TASK DIRECTIONS: Your answer should be the lines of the material that include the word "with".

GIVEN MATERIAL:
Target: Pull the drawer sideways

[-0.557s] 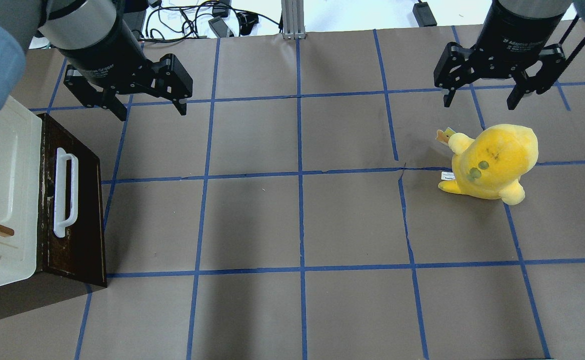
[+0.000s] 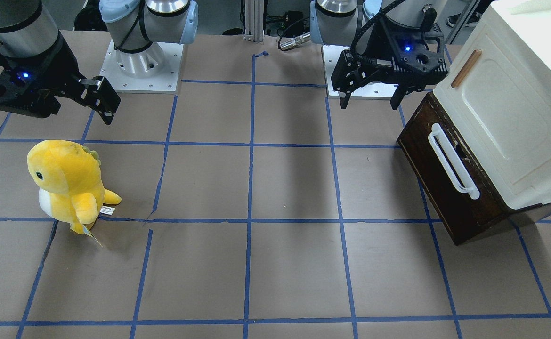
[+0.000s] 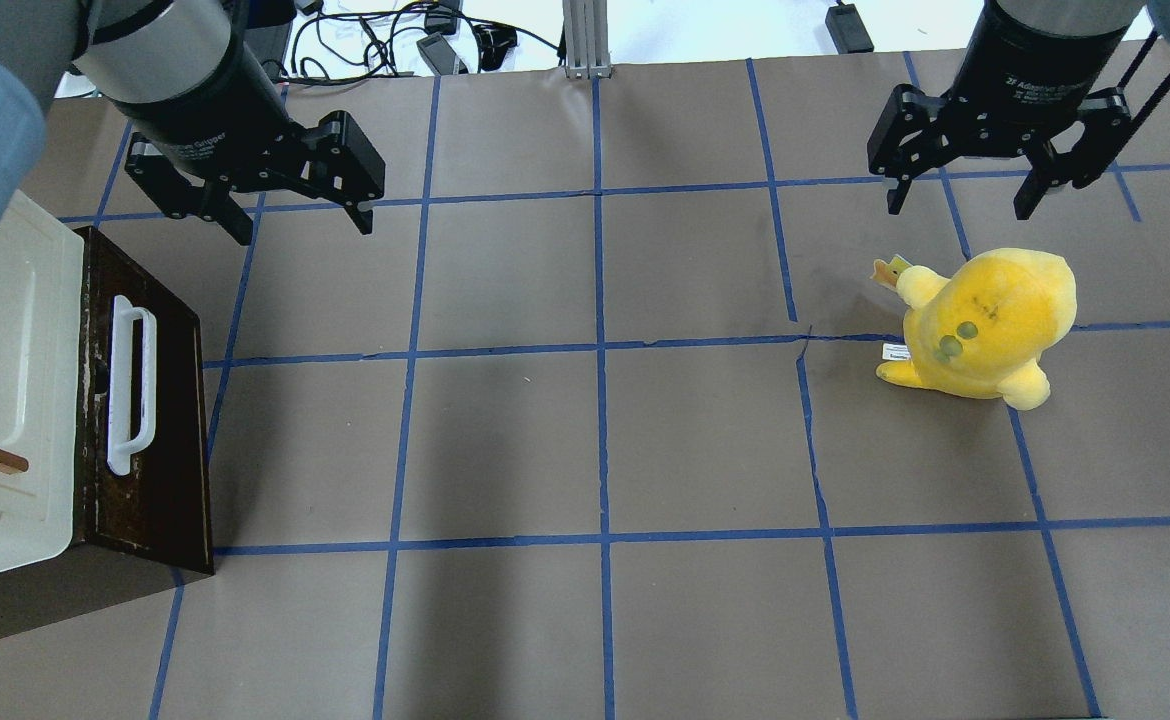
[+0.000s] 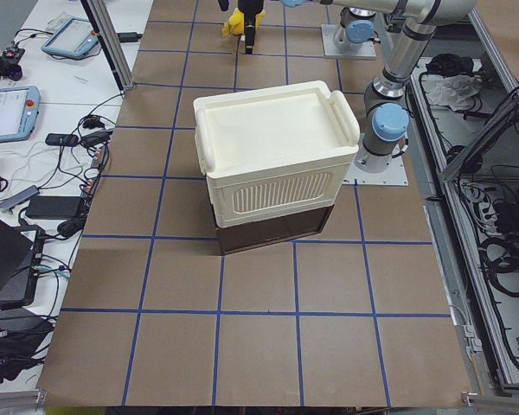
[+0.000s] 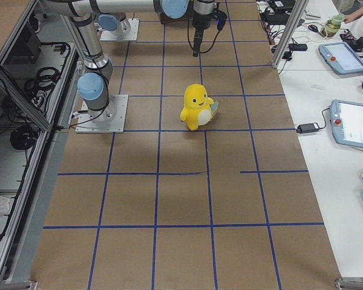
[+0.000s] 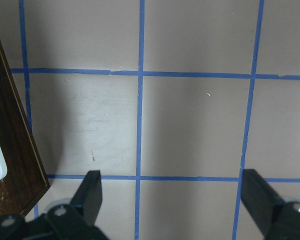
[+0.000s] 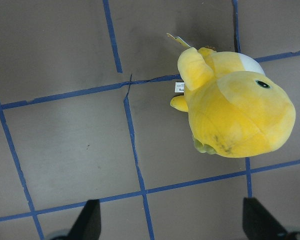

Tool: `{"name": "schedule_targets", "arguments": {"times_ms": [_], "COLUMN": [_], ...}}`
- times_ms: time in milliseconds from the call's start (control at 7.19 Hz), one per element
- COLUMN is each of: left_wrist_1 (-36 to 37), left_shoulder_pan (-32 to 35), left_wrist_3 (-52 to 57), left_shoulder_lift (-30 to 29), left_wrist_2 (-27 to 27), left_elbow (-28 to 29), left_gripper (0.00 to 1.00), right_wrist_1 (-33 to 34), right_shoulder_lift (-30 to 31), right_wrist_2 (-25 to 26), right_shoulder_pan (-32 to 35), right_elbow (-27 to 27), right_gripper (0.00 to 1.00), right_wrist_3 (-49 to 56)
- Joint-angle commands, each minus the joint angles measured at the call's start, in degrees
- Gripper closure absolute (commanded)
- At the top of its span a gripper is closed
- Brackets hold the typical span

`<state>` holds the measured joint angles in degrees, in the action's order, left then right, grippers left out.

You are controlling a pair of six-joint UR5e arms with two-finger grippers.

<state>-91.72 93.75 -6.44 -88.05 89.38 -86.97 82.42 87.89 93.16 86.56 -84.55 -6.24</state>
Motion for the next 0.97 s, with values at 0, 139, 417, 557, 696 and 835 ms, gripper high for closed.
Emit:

REPLY:
You are controlling a pair of six-joint UR5e arms with two-finger grippers.
Motion for the next 0.97 s, with values at 0, 139, 417, 557, 696 and 835 ms, gripper high for closed.

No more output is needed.